### Exercise goal
For the data that follows, return each line unchanged and drop the pictures.

- - - -

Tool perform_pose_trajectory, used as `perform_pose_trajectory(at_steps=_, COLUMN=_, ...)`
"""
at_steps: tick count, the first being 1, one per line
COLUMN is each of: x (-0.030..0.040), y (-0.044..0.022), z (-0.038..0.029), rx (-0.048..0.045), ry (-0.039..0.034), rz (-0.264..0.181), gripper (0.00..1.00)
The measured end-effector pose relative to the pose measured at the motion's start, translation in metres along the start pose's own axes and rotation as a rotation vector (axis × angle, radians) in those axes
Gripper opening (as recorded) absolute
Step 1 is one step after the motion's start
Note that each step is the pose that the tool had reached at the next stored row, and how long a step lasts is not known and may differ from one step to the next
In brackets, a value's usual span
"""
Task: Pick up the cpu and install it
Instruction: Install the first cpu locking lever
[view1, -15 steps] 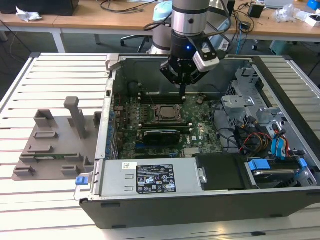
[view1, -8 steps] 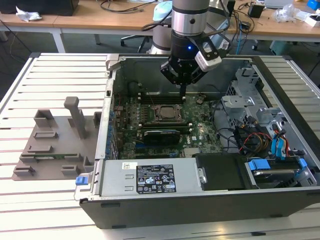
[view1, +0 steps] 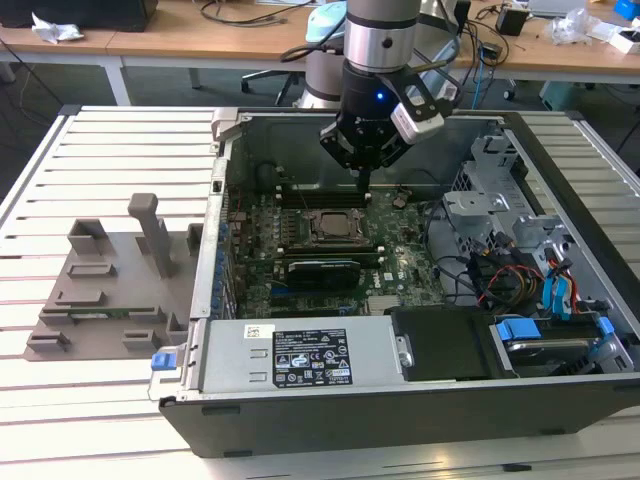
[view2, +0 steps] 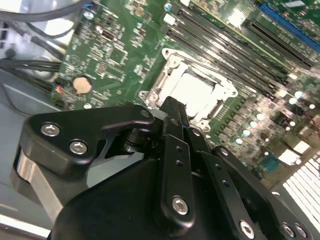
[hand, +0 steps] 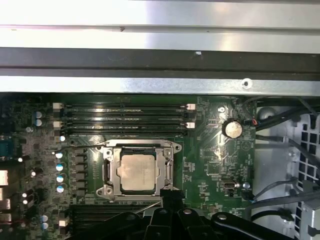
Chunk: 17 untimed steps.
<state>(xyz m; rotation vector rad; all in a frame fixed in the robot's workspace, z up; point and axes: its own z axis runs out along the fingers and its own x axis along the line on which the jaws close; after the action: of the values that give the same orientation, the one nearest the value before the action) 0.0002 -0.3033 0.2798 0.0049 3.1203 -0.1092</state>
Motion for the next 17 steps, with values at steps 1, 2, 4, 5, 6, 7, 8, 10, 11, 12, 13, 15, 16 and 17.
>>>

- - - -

### Response to the task
Tool perform_pose_trajectory, used as `perform_pose_trajectory(at_steps=_, COLUMN=_, ...)`
"""
at_steps: tick count, the first being 1, one per line
COLUMN is each of: x (-0.030..0.040), y (-0.044..0.022), z (-0.038..0.029), rx (-0.048..0.045), ry (-0.039..0.034), rz (-0.264..0.181), gripper (0.00..1.00)
The measured end-effector pose relative to the pose measured at the motion's start, translation in metres along the start pose's own axes and rotation as a rotation vector (axis × angle, radians) in those axes
Gripper opening (as recorded) absolute
Step 1 is one step after the motion's start
Note that each step is the pose that the tool had reached at the next stored row, and how long a step lasts is not known and may differ from one step to the next
In brackets, a value's usual span
"""
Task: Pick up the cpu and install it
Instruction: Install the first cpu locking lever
[view1, -15 steps] 
[view1, -8 steps] 
[view1, +0 steps] 
[view2, +0 steps] 
[hand, +0 steps] 
Chunk: 17 untimed steps.
<state>(xyz m; rotation vector rad; all in a frame fixed in the robot's workspace, z up; point and axes: its own z axis runs out along the fingers and its own x axis along the line on which the jaws close; after the action: of the values that give the same orientation, the one nearest the value before the action) 0.0002 -0.3033 0.2798 0.0049 3.1203 -0.1092</state>
Motion for the next 17 steps, with values at steps 1, 2, 4, 5, 6, 7, 8, 10, 11, 12, 13, 15, 16 and 17.
>>>

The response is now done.